I anticipated that we might see two distinctly different approaches to this topic. On the one hand, there would be the flirters, evincing a brazen confidence in their animality, as condensed in this week’s third choice winner:

Coffee by the desk
An evening drink or two
Coffee in the morning
	[David Pilling]

On the other hand would be the observers, who found the actions of the flirters to be, well, brazen and confident, as opposed, perhaps, to their own actions. They may approve or disapprove, but they would be doing so mostly on the sidelines. It is an observer who can note the following, this week’s second choice:

mistletoe-curling charm
he breathes she thinks —
mouthwash
	[Andy Coleman]

But I should have thought further. It is a combination of these personae that resides in most of us. We would be that casual flirt, and at the same time that cautious swain. Physical and sensitive. Bold and meditative. George Clooney and Colin Firth. If only, as in this week’s top winner, in our dreams . . . :

immobilised . . .
frozen in a text trance
of e-yearning
	[David Dayson]

New Poems

office stud
the way he mispronounces
fax
     — Terri L. French
          *
circling
around me
a fly
     — Ernesto Santiago
          *
what she could have said
went right through me all night
could have been the flu
     – Ron Scully
          *
his right hand to back to back to business as usual
     — Betty Shropshire
          *
office cat boldly
pads carpet casting glances
tail curled in a hook
     — Kevin Trammel
          *
office babe
her blouse getting lower
as she rises
     — Marion Clarke
          *
office whispers
her underwriting
showing again
     — Peggy Bilbro
          *
the office flirt
in the elevator
she's all business
     — Michael Henry Lee
          *
wrapping me
around her little finger
a paperclip
     — Mark Gilbert
          *
Holiday Party
the boss steers his wife away
from the office flirt
     — Marilyn Appl Walker
          *
year-end party
everyone becomes
the office flirt
     — Christina Sng
          *
carpool gossip
on the floor mats
yesterday's snow
     — Elliot Nicely (bottle rockets 21)
          *
office party —
I'm watching wedding dresses
the day after
     — Marta Chocilowska
          *
sparks fly
a circuit-breaker
at the android plant
     — Marietta McGregor
          *
drawing close . . .
a new trainee smiles at me
like Mona Lisa
     — Nikolay Grankin
          *
she gets a rise
out of her boss
the office flirt
     — Johnny Baranski
          *
office party
she moves
from plate to plate
     — Mohammad Azim Khan
          *
punch-drunk . . .
he picks tinsel 
off my hair
     — Samantha Sirimanne Hyde
          *
eyes twinkle to boost
better collaboration
under mistle toe
     — Csilla Toldy
          *
slips out
in his groping eyes
my woolen scarf
     — Srinivasa Rao Sambangi
          *
exchanging glances
during the coffee break . . .
steam rises from my cup
     — Olivier Schopfer
          *
xmas sweater contest —
her v-neck plunges
below see level
     — Jennifer Hambrick
          *
elf on the shelf
the office flirt returns
to her cube
     — Tom Sacramona
          *
office flirt
invisible mistletoe
in their pocket year-round
     — Lori Zajkowski
          *
Christmas School Party —
kissing under mistletoe
Maths and History
     — Maria Laura Valente
          *
office party
my crush and I take off
our masks
     — Debbi Antebi
          *
the shape
of the office flirt’s blush
secret santa
     — Brendon Kent
          *
stolen glances —
flushing red cheeks
but not  with cold
     — Anna Maria Domburg-Sancristoforo
          *

Next Week’s Theme: Promotions and Bonuses

Send your poem using “workplace haiku” as the subject by Sunday midnight to our Contact Form. Good luck!
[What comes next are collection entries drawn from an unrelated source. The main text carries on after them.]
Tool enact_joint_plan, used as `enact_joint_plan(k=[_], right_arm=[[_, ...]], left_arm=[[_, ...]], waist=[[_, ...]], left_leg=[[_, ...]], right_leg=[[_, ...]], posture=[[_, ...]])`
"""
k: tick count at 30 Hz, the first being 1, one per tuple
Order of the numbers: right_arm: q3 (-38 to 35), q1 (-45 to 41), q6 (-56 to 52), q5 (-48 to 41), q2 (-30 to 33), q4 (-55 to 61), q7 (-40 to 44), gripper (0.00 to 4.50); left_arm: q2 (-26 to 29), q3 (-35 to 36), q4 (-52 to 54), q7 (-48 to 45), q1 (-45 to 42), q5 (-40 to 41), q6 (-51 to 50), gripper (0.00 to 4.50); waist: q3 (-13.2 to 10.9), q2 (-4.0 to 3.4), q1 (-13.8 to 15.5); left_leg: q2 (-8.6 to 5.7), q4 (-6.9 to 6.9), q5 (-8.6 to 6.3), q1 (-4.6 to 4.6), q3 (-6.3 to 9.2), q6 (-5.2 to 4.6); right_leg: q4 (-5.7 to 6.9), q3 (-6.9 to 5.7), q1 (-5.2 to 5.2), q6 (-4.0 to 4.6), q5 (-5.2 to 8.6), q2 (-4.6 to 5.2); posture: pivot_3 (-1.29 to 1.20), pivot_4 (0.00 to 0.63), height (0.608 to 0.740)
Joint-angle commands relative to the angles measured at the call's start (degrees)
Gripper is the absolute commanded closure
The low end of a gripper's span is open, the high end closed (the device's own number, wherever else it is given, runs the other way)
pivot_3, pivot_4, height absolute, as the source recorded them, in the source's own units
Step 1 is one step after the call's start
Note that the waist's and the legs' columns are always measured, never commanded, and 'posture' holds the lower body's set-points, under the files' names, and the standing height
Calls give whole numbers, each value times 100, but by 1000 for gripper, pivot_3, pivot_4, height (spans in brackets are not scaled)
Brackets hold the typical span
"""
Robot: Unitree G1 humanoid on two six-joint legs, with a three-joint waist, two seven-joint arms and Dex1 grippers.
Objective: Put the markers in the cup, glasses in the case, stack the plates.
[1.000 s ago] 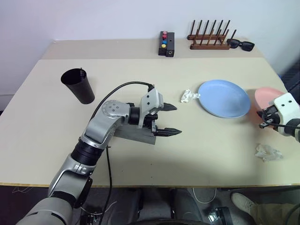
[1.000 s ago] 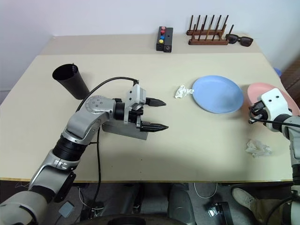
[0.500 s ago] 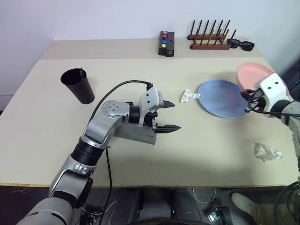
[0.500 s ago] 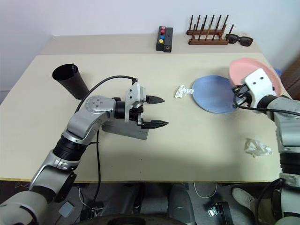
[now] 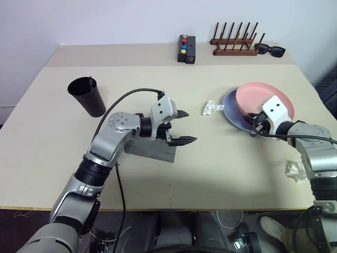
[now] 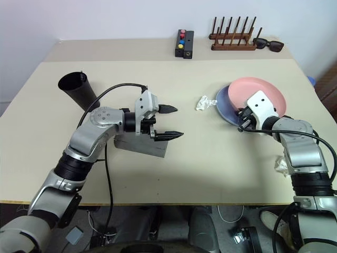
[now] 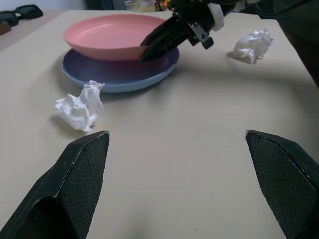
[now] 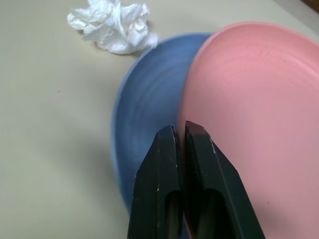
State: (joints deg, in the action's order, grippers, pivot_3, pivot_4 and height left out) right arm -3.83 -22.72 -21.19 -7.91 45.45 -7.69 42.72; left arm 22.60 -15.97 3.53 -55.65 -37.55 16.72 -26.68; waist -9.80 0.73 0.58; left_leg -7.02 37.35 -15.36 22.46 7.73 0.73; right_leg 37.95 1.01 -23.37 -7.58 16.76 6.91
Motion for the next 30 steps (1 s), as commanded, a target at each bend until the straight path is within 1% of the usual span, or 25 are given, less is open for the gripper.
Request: enact_joint_plan(k=[1, 11, 14, 18, 25, 30], right_arm=[[17, -23, 23, -61, -48, 226, 125, 4459], [154, -25, -64, -75, -162, 329, 308, 4459], [153, -32, -136, -116, -159, 378, 365, 3480], [82, -12, -186, -100, -120, 431, 326, 1521], [-317, -22, -506, -290, 27, 703, 254, 1521], [-889, 11, -746, -579, 263, 1121, 259, 1521]], left_arm=[[56, 171, 223, 52, 48, 46, 16, 0], [71, 166, 239, 110, 68, 50, 25, 0], [73, 169, 227, 100, 70, 45, 29, 0], [62, 170, 213, 86, 74, 40, 29, 0], [19, 188, 209, 69, 107, 83, 36, 0], [-24, 295, 208, 126, 216, 104, 202, 0]], waist=[[0, 0, -2], [0, 0, 4], [0, 0, 3], [0, 0, 2], [0, 0, 10], [0, 0, 9]], left_leg=[[0, 0, 0, 0, 0, 0], [0, 1, 0, 0, 0, 0], [0, 1, 0, 0, 1, 0], [0, 0, 0, 0, 1, 0], [0, 1, 0, 0, 1, 0], [0, -1, 0, 1, 1, -1]], right_leg=[[0, 0, 0, 0, 0, 0], [0, 0, 0, 0, 0, 0], [0, 0, 0, 0, 0, 0], [0, 0, 0, 0, 0, 0], [0, 0, 0, 0, 0, 0], [0, 0, -1, 0, 0, 0]], posture=[[0, 150, 740], [0, 150, 740], [0, 150, 740], [0, 150, 740], [0, 150, 740], [0, 150, 740]])
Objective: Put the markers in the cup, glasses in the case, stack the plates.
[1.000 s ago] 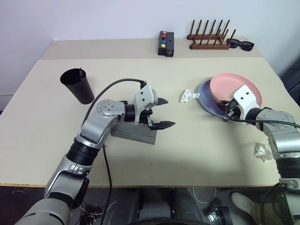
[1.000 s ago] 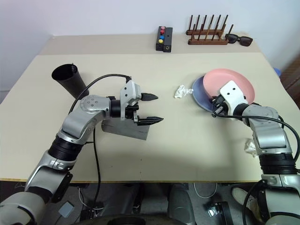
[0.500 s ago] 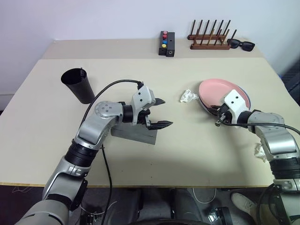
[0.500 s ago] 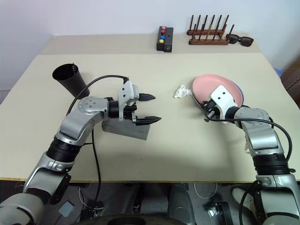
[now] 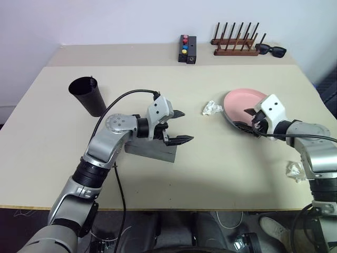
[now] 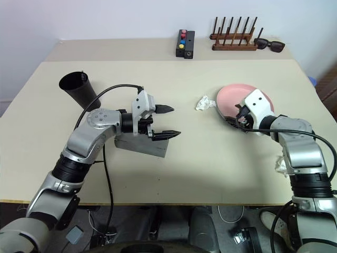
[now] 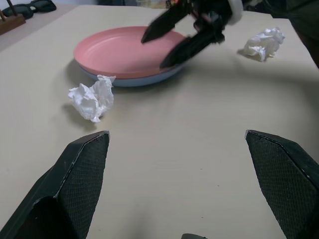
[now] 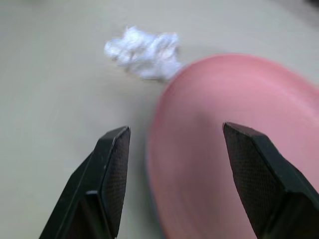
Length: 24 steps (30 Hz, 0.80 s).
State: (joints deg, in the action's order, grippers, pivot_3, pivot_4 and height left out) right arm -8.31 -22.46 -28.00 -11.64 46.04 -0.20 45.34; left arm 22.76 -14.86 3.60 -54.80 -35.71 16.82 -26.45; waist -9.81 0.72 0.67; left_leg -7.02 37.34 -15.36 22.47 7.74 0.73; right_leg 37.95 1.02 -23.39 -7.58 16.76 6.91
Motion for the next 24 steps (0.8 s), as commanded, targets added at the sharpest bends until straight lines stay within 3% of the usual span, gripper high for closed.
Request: enact_joint_plan(k=[1, 5, 9, 13, 24], right_arm=[[-548, 49, -111, -263, 290, 442, 53, 1521], [-914, 384, -332, -460, 634, 522, 269, 1521], [-1352, 994, -325, -550, 1041, 361, 619, 1521], [-1719, 1461, -294, -582, 1311, 183, 828, 1521], [-2433, 2445, -257, -568, 1881, -414, 1461, 1521]], left_arm=[[-70, 267, 215, 76, 72, 151, 208, 0], [-1, 395, 313, -191, 356, 280, 607, 0], [603, 158, 360, -1229, 442, 453, 527, 0], [815, 56, 175, -1888, 375, 475, 851, 0], [398, -515, -745, -2661, -188, -5, 1894, 0]], waist=[[0, 0, 1], [0, 0, 5], [-1, -1, 3], [0, -2, 1], [-1, -2, 4]], left_leg=[[0, 0, 0, 0, 1, 0], [0, -2, 0, 0, 2, -1], [1, -4, -1, 1, 1, -1], [0, -3, -5, 0, -1, -8], [1, -3, -9, 0, -1, -16]], right_leg=[[0, 0, 0, 0, 0, 0], [-4, 0, 1, 0, 0, 0], [-5, -1, 1, 0, 0, 0], [-7, 0, 4, 0, 0, 0], [-15, -2, 9, 0, 0, 1]], posture=[[0, 150, 740], [0, 150, 740], [0, 150, 740], [0, 150, 740], [0, 150, 740]])
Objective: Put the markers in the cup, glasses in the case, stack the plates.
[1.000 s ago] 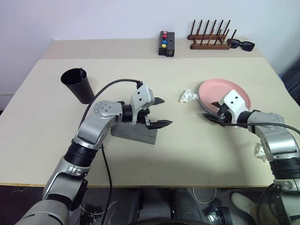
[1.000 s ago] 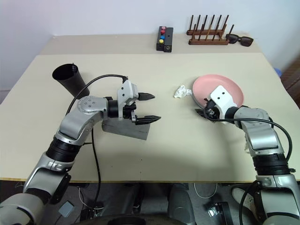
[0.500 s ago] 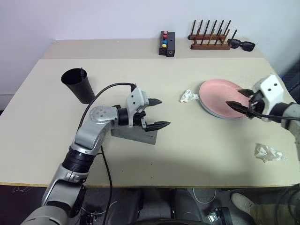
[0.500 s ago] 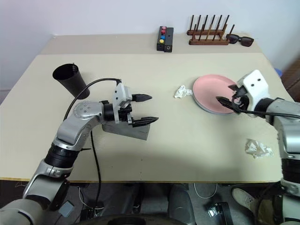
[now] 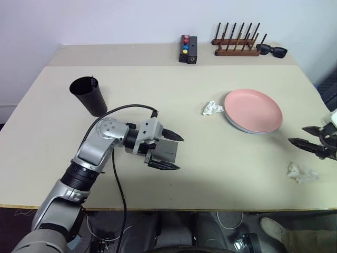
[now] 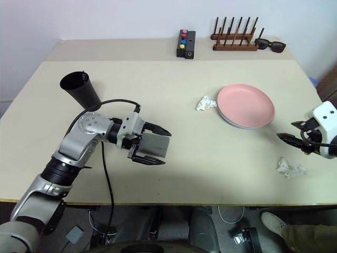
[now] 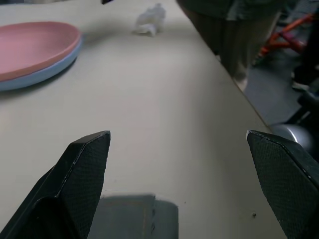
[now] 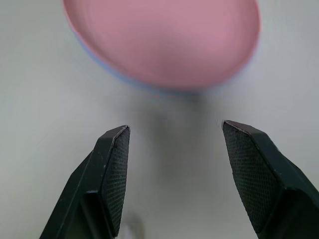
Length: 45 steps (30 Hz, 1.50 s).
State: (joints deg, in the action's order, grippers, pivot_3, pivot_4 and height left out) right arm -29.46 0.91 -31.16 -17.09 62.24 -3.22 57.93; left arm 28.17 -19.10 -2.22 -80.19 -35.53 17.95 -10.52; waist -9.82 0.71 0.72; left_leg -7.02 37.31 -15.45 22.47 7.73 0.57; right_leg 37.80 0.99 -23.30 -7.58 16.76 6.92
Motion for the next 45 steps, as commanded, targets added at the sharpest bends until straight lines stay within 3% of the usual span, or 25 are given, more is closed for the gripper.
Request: enact_joint_plan(k=[1, 13, 28, 44, 45], right_arm=[[-356, 171, 51, -32, 309, -166, 280, 1521], [-144, 519, 603, 167, 709, -829, 972, 1521], [749, 146, 999, 223, 1005, -1822, 1976, 1521], [1505, -452, 1219, 439, 954, -2472, 2216, 1521], [1530, -474, 1224, 443, 944, -2484, 2215, 1751]], left_arm=[[-203, -129, -261, -141, -266, -163, 383, 0], [-856, -156, -1220, 117, -861, -608, 1022, 0], [-804, -100, -1077, 214, -794, -583, 912, 0], [-682, -110, -957, 234, -730, -563, 809, 0], [-683, -113, -969, 231, -738, -568, 817, 0]], waist=[[0, -1, -1], [-2, 3, -8], [-1, 2, -9], [0, 0, -9], [0, 0, -9]], left_leg=[[0, 0, 0, 0, 0, 0], [0, 0, 1, 0, -3, 1], [0, 4, 4, 0, -3, 8], [0, 4, 6, 0, -3, 10], [0, 4, 6, 0, -3, 10]], right_leg=[[0, 0, 0, 0, 0, 0], [-2, -1, 0, -2, 0, 0], [-2, -1, 1, -4, -1, 0], [-2, -1, 1, -4, -2, 0], [-2, -1, 1, -4, -2, 0]], posture=[[0, 150, 740], [0, 150, 740], [0, 150, 740], [0, 150, 740], [0, 150, 740]])
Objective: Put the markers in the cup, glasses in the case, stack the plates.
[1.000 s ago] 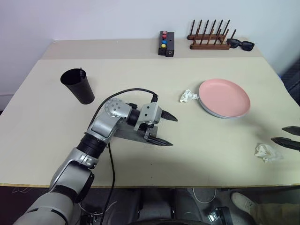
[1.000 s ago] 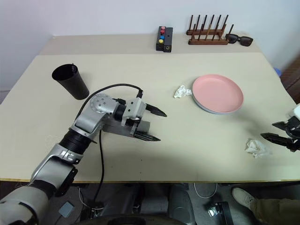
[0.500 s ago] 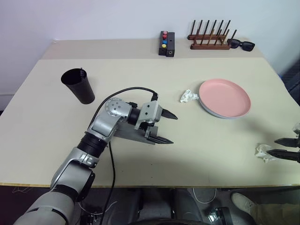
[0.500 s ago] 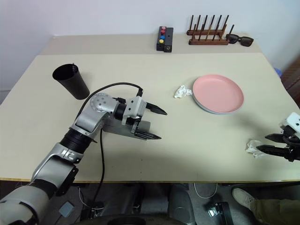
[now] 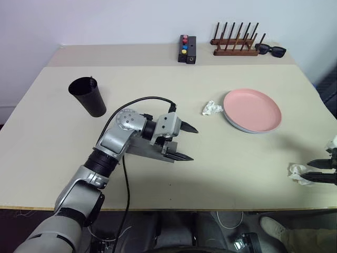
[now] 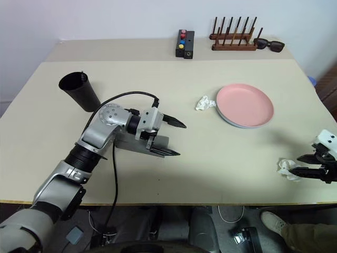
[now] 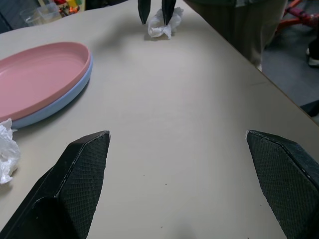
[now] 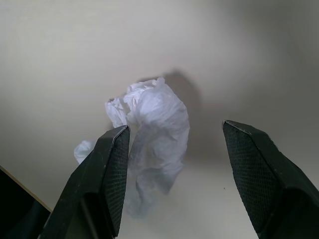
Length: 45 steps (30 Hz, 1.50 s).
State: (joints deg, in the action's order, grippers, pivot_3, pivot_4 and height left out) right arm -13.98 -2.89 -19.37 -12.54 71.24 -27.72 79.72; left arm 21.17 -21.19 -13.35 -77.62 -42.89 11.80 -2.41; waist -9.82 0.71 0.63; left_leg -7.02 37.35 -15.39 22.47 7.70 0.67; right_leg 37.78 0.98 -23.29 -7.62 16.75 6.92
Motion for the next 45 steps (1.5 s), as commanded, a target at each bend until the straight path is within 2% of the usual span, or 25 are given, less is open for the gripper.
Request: enact_joint_plan(k=[1, 2, 6, 7, 16, 22, 28, 33, 45], right_arm=[[-7, -104, 44, -14, 40, -41, 31, 2038], [2, -112, 44, -17, 39, -49, 28, 2335], [17, -114, 26, -37, 29, -21, 36, 4365], [16, -109, 27, -35, 20, -10, 20, 4448], [-434, -346, -144, -374, -87, 285, -301, 4448], [-733, -1321, -373, -870, -570, 898, -963, 4448], [-521, -2046, -393, -1029, -1191, 1222, -1486, 4448], [-269, -2314, -211, -897, -1636, 1179, -1744, 4448], [253, -2912, 757, -380, -2525, 131, -2363, 4448]], left_arm=[[18, 93, 150, -28, -3, 48, 4, 0], [19, 93, 157, -29, -4, 48, 1, 0], [-3, 98, 112, -22, -46, 43, 13, 0], [-6, 97, 107, -19, -48, 40, 18, 0], [-32, 117, 93, 67, -38, 24, 28, 0], [-6, 183, 115, 225, 28, 28, -40, 0], [-121, 392, 12, 971, -8, -100, -138, 0], [-146, 522, 20, 1463, 40, -193, -190, 0], [-209, 886, 1277, 2708, 608, -45, -1462, 0]], waist=[[0, 0, 0], [0, 0, 0], [0, 0, 4], [0, 0, 3], [0, 0, -4], [0, 0, -33], [-1, 2, 20], [-1, 1, 6], [0, 0, -4]], left_leg=[[0, 0, 0, 0, 0, 0], [0, 0, 0, 0, 0, 0], [0, 1, 0, 0, 0, 0], [0, 1, 0, 0, 0, 0], [0, 1, 0, 0, 0, 0], [3, 0, 0, 0, -1, 1], [2, 4, 0, 3, 1, 0], [-1, 6, 0, 4, 2, 0], [0, 5, 1, 4, 1, 1]], right_leg=[[0, 0, 0, 0, 0, 0], [0, 0, 0, 0, 0, 0], [0, 0, 0, 0, 0, 0], [0, 0, 0, 0, 0, 0], [0, 1, 0, 0, 0, 0], [1, 1, -1, -1, -1, -1], [0, 0, -2, -2, -2, 0], [0, 1, -3, -5, -4, 1], [7, 4, -7, -5, -4, 1]], posture=[[0, 150, 740], [0, 150, 740], [0, 150, 740], [0, 150, 740], [0, 150, 740], [0, 150, 740], [0, 150, 740], [0, 150, 740], [0, 150, 740]])
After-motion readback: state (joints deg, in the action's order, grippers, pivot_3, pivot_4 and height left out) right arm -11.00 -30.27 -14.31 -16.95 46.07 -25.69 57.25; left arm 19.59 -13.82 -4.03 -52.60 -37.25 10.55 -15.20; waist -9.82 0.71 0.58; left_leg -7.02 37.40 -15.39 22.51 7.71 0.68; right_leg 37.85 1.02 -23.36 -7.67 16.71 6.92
kacian_jimFrom October 2014 through April 2016 Haiku Foundation president Jim Kacian offered a column on haiku for the London Financial Times centered on the theme of work. Each week we share these columns with the haiku community at large, along with an invitation to join in the fun. Submit a poem by Sunday midnight on the theme of the week, from the classical Japanese tradition, or contemporary practice, or perhaps one of your own, which you might even write for the occasion. The best of these will be appended to the column. First published 27 November 2014.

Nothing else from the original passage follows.